## Task goal
Using the records below, write out again exactly the lines that begin at the line containing "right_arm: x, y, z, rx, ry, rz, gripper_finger" and end at the line containing "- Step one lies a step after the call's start", and no other lines.

Data extracted from a collection
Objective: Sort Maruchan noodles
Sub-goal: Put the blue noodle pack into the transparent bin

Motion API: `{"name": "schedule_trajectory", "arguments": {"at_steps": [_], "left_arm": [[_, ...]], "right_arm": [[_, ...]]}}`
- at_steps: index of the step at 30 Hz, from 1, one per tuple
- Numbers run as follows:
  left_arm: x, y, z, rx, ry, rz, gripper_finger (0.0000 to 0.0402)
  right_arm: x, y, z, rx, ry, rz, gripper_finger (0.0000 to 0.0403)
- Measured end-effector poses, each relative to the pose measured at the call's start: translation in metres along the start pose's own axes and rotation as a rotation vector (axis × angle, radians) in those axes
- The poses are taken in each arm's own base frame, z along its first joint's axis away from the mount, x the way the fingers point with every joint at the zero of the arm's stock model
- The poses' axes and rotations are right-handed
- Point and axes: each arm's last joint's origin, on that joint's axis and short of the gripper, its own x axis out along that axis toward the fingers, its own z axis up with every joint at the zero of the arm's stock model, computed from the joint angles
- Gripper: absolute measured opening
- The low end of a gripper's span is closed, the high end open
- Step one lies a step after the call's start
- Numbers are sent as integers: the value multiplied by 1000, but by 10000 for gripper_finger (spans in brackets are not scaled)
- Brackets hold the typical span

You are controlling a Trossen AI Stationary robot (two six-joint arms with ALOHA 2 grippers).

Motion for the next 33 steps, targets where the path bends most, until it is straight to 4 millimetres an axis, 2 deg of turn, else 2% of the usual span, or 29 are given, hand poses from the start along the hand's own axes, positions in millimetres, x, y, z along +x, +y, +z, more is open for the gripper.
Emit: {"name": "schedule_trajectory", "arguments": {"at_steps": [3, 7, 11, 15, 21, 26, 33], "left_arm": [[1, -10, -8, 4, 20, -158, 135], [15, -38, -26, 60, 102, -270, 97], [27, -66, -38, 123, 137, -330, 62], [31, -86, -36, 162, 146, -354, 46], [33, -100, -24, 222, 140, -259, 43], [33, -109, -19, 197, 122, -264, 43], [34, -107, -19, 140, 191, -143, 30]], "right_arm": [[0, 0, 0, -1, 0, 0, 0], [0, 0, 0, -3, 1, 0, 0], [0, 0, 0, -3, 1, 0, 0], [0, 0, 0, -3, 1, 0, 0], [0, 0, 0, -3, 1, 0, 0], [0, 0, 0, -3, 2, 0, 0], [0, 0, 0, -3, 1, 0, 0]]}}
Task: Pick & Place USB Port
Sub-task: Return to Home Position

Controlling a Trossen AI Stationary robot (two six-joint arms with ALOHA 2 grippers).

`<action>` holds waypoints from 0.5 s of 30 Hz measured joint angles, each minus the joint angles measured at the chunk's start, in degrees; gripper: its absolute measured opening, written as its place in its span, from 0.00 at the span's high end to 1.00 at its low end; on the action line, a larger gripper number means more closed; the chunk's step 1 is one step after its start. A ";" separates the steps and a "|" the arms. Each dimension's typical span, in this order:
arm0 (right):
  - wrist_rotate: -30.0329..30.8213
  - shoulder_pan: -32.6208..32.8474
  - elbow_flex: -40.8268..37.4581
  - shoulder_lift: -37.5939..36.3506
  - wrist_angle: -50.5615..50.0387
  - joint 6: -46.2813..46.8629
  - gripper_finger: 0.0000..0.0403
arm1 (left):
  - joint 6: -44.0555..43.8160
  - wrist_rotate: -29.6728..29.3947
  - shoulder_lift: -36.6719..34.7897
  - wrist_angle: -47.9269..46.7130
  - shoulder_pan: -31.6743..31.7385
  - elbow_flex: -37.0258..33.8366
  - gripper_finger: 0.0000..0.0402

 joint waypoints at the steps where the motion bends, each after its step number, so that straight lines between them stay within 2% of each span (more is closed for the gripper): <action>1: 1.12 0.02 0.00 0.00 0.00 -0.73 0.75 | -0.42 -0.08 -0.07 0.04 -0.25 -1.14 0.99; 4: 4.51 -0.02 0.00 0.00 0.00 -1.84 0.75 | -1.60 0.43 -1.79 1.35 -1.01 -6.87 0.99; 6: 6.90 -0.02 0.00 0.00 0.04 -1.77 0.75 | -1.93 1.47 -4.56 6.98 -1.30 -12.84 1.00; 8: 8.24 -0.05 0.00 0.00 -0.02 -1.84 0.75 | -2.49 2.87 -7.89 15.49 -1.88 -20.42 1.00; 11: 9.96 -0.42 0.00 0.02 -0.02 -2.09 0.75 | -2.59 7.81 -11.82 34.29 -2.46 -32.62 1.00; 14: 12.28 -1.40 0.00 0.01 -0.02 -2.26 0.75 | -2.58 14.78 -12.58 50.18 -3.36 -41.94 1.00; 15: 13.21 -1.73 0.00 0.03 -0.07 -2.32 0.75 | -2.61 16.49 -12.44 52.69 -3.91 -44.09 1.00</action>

## Solution to the problem
  right_arm: x, y, z, rx, ry, rz, gripper_finger (0.0000 to 0.0403)
- Measured end-effector poses, each relative to the pose measured at the call's start: translation in metres along the start pose's own axes and rotation as a rotation vector (axis × angle, radians) in those axes
- The poses are taken in each arm's own base frame, z along its first joint's axis away from the mount, x the way the fingers point with every joint at the zero of the arm's stock model
- The poses' axes and rotations are right-handed
- Point and axes: each arm's last joint's origin, on that joint's axis and short of the gripper, its own x axis out along that axis toward the fingers, its own z axis up with every joint at the zero of the arm's stock model, computed from the joint angles
- Gripper: absolute measured opening
- The low end of a gripper's span is closed, the high end open
- Step one lies a step after the call's start

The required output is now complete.